--- Task description ---
Look through the material that follows and show every line with the string "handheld".

--- Raw data ---
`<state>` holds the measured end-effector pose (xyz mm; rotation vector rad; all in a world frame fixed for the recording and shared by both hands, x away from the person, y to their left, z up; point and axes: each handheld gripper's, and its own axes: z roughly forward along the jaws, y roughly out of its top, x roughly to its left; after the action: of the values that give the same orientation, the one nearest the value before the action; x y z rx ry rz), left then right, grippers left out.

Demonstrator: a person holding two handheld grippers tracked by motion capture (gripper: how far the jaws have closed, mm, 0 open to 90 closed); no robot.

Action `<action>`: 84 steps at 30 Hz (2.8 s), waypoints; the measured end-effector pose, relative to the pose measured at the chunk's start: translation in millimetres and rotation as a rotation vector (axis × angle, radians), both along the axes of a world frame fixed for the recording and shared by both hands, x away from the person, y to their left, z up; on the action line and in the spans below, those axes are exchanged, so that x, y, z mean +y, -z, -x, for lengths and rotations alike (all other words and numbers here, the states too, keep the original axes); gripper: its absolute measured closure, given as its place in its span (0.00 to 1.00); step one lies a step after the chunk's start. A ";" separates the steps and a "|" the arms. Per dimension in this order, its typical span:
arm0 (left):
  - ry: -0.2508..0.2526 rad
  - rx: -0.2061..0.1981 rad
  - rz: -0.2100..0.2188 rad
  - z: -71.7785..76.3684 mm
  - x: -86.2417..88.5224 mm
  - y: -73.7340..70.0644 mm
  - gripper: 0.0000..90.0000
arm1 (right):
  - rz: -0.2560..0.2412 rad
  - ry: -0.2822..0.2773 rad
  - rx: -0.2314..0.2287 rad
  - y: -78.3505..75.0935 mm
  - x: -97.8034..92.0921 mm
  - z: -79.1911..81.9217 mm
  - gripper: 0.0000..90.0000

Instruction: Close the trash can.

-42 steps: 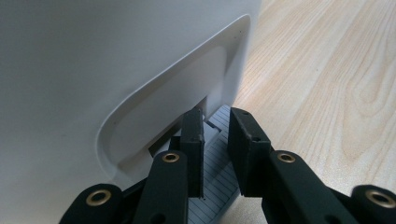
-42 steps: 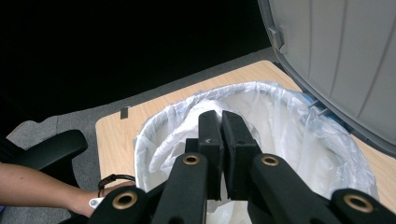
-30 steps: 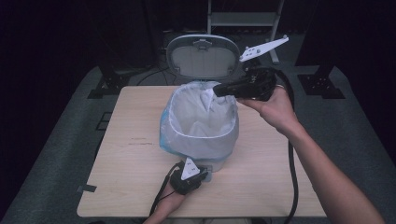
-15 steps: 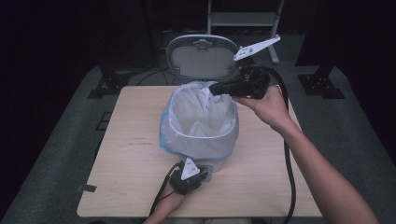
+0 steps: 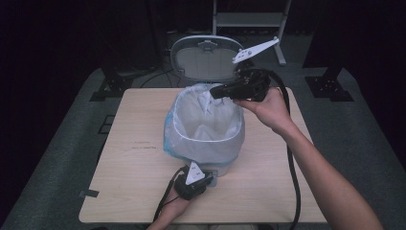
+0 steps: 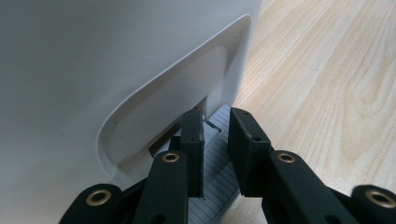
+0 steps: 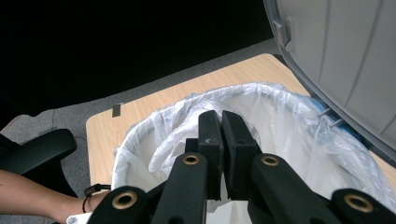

--- Exercise output ---
`<state>` holds the measured end-effector pose (xyz mm; rotation vector rad; all in a world frame fixed for the recording and shared by both hands, x away from the person, y to their left, z up; point and axes: each handheld gripper's, and its own axes: z roughly forward along the jaws, y roughly out of its top, x roughly to its left; after the action: of the values that give the same orientation, the one nearest the value before the action; x y z rx ry rz), left then right, grippers left out.
Demonstrator: a person holding two handheld grippers tracked by motion capture (gripper: how far the jaws have closed, mm, 0 open to 90 closed); no robot.

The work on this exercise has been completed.